- [PROMPT]: Repeat the listing below word for word, minus the pictures.
SOURCE DATA Start Marker
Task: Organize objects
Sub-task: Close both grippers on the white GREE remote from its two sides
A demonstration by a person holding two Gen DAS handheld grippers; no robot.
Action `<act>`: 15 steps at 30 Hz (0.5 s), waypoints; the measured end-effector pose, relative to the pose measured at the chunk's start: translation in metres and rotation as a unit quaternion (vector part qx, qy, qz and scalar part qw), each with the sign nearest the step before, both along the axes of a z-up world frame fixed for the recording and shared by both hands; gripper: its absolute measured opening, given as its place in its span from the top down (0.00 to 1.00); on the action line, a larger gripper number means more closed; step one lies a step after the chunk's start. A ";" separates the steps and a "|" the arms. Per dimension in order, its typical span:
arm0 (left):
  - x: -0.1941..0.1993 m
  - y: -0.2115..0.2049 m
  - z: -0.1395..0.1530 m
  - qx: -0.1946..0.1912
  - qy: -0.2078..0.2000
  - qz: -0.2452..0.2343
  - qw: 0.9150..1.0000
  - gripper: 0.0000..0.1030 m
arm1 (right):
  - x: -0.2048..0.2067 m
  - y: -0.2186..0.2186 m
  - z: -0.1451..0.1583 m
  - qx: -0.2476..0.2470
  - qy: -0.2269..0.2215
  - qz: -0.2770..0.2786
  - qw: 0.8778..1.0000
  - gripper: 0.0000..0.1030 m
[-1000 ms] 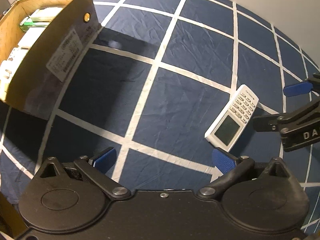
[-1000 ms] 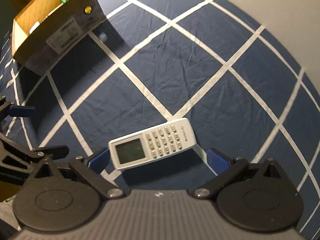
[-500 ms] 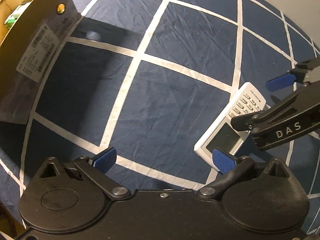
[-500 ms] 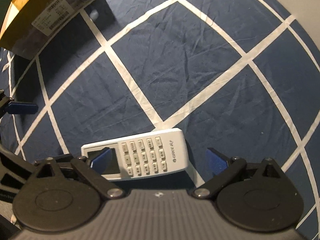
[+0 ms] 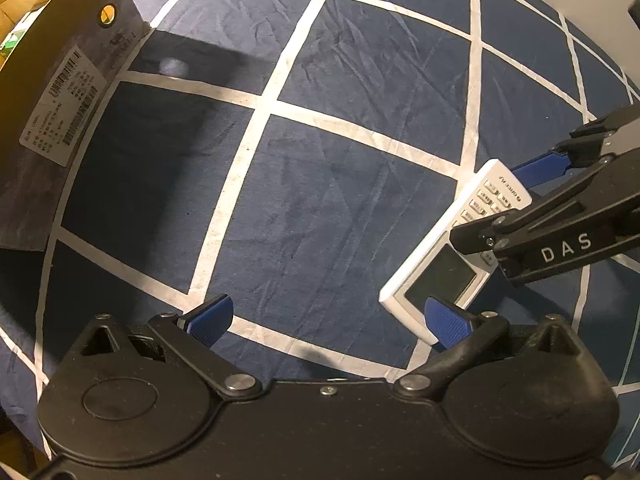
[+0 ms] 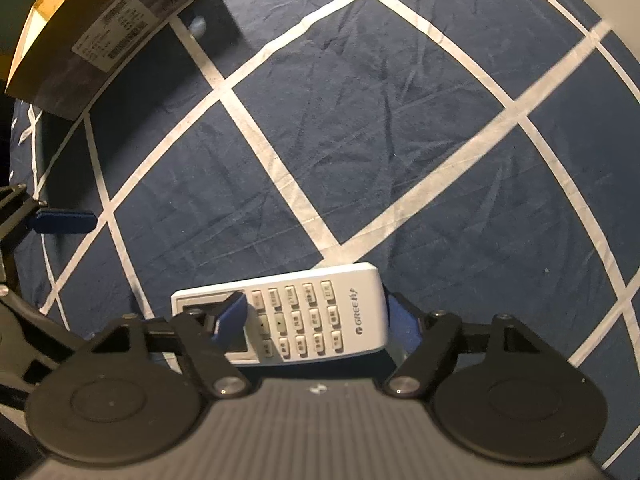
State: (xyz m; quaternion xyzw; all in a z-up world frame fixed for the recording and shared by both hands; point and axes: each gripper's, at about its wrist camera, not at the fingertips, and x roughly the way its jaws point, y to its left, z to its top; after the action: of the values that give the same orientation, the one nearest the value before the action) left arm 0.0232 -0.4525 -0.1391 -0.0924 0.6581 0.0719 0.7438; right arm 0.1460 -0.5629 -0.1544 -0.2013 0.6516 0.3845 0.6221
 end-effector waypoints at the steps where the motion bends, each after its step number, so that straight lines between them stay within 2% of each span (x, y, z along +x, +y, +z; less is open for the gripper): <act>1: 0.000 0.000 0.000 -0.001 -0.001 -0.001 1.000 0.00 | -0.001 -0.002 0.001 -0.001 0.001 -0.005 1.000 0.29; 8: -0.003 -0.003 -0.001 -0.014 -0.007 -0.019 1.000 0.00 | -0.008 -0.013 -0.001 -0.011 0.009 -0.081 0.997 0.29; 15: -0.013 0.002 -0.003 -0.032 -0.009 -0.016 0.999 0.00 | -0.024 -0.026 -0.001 -0.022 0.006 -0.175 0.984 0.28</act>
State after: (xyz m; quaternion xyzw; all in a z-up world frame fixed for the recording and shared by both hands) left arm 0.0106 -0.4503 -0.1418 -0.1063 0.6544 0.0375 0.7477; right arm 0.1217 -0.5889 -0.1551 -0.0952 0.6887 0.2561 0.6715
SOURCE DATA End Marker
- [FINAL ANSWER]:
Task: Organize objects
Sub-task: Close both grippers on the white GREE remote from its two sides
A demonstration by a person holding two Gen DAS handheld grippers; no robot.
Action `<act>`: 15 steps at 30 Hz (0.5 s), waypoints; the measured end-effector pose, relative to the pose measured at the chunk's start: translation in metres and rotation as a unit quaternion (vector part qx, qy, qz and scalar part qw), each with the sign nearest the step before, both along the axes of a z-up world frame fixed for the recording and shared by both hands; gripper: its absolute measured opening, given as its place in its span from the top down (0.00 to 1.00); on the action line, a larger gripper number means more closed; step one lies a step after the chunk's start. A ";" separates the steps and a "|" the arms. Per dimension in order, its typical span:
arm0 (left):
  - x: -0.1941..0.1993 m
  - y: -0.2115..0.2049 m
  - z: -0.1395..0.1530 m
  - qx: -0.1946..0.1912
  - qy: -0.2078..0.2000
  - qz: -0.2452..0.2343
  - qw: 0.9150..1.0000
  - gripper: 0.0000..0.1030 m
arm1 (right):
  - x: -0.2048..0.2067 m
  - y: -0.2186..0.2186 m
  - z: -0.1451..0.1583 m
  - qx: -0.2476..0.2470
  - qy: -0.2269..0.2215
  - qz: -0.2770..0.2786
  - qw: 0.8778..1.0000
  - gripper: 0.0000..0.1030 m
[-1000 ms] 
[-1000 ms] 
[-500 ms] 
[-500 ms] 
[+0 ms] 
[+0 ms] 
State: (xyz m; quaternion xyzw; all in a z-up world frame fixed for the recording and shared by both hands; point and axes: each gripper's, at about its wrist camera, not at the fingertips, and x roughly the way its jaws point, y to its left, z to its top; after the action: of the values that give the same orientation, the one nearest the value before the action) left arm 0.0232 -0.4525 -0.1391 -0.0924 0.6581 0.0719 0.7438; right arm 0.1460 -0.5629 -0.1544 -0.2013 0.6516 0.3845 0.6221
 end-effector waypoints at the steps where the motion bends, each after its step number, so that straight lines between them stay within 2% of each span (x, y, z along +x, +y, +z; less is open for the gripper): <act>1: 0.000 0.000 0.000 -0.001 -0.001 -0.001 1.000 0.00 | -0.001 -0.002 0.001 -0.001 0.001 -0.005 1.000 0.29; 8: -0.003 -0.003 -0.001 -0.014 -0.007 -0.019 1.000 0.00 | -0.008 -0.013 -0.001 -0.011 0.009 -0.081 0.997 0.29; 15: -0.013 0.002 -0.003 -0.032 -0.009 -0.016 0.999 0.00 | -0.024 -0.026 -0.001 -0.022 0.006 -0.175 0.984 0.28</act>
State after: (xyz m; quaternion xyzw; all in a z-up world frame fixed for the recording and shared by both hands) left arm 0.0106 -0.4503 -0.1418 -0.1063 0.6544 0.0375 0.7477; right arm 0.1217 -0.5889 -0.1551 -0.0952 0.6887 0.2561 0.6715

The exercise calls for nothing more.